Pros
- A useful comparison point for readers shopping long intro APR windows outside the biggest issuers.
- No traditional rewards program. Annual fee: $0.
- Intro APR value: 0% intro APR offer on purchases and balance transfers.
Cons
- Exact transfer economics depend on the approved limit, fee, and intro period available at application.
- Not ideal for international purchases because the foreign transaction fee is 3%.
- Balance transfers are not free: Balance transfer fee applies.
Best for
- Readers who want intro apr with side benefits and match a good to excellent profile.
- Households comparing Balance transfer, 0% APR options and willing to verify current issuer terms before applying.
- People who want a card that is cheaper to keep open long term.
Skip if
- You will carry a balance after any intro period; interest can erase rewards quickly.
- The main trade-off is a deal-breaker for you: Exact transfer economics depend on the approved limit, fee, and intro period available at application.
- You regularly buy abroad or travel internationally and need no foreign transaction fee.
Terms snapshot
- Rewards
- No traditional rewards program.
- Welcome offer
- No traditional welcome bonus.
- Intro APR
- 0% intro APR offer on purchases and balance transfers.
- Regular APR
- Variable APR; see issuer terms.
- Balance transfer fee
- Balance transfer fee applies.
- Foreign transaction fee
- 3%
Issuer terms and source check
BillSaver summarizes publicly available terms for comparison.
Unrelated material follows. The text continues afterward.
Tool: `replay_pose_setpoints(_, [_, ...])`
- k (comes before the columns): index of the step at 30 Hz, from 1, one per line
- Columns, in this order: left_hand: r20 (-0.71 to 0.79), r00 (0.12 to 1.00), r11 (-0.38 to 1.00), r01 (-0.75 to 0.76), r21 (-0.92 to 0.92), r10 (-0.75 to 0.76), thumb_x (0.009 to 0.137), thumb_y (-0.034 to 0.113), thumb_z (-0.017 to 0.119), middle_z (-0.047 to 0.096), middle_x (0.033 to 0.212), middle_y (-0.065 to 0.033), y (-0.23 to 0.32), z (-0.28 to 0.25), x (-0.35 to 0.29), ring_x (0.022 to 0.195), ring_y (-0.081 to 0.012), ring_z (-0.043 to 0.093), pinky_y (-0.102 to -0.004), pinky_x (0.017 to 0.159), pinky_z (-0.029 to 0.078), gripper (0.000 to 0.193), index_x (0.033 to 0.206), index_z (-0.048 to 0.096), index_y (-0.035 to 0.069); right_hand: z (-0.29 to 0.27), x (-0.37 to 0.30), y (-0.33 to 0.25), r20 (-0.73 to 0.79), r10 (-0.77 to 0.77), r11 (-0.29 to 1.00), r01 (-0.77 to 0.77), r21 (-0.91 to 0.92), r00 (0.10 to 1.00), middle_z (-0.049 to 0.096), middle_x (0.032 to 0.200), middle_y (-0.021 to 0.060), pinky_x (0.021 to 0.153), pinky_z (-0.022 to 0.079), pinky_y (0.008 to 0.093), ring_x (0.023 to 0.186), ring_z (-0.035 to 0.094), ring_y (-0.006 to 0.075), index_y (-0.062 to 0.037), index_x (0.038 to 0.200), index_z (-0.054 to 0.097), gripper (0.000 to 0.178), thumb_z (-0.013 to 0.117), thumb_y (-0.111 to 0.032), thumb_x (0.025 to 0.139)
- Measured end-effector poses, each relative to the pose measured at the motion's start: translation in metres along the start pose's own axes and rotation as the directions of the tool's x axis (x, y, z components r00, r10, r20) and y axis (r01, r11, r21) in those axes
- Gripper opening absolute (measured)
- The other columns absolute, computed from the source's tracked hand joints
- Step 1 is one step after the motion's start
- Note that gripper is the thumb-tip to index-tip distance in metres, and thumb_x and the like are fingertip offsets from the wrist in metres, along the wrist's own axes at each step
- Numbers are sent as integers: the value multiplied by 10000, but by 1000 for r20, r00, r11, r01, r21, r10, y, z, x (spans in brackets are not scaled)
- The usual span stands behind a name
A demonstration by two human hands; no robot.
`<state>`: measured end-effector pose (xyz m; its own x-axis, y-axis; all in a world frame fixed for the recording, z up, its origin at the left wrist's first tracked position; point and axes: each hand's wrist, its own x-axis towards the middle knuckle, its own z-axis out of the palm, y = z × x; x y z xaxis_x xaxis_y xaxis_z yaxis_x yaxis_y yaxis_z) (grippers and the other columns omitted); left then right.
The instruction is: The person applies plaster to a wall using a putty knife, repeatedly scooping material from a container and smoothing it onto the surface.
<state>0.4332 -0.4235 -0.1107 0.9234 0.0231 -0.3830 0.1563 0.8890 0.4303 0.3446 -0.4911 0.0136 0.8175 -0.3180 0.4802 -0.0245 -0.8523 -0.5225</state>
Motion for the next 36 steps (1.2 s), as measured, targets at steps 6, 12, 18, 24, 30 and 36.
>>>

Before applying, read the issuer terms page directly and confirm rewards, APRs, fees, welcome offer requirements, transfer rules, credits, and eligibility restrictions.
Open issuer terms for U.S. Bank Shield™ Visa® Card
How BillSaver evaluates this card
We compare the card against the job a reader is likely hiring it to do: rewards, debt breathing room, travel value, student use, business spending, or credit building. The review weighs annual fee, reward simplicity, APR exposure, intro period, transfer cost, foreign transaction fee, credit profile, issuer terms access, and the practical trade-off called out above.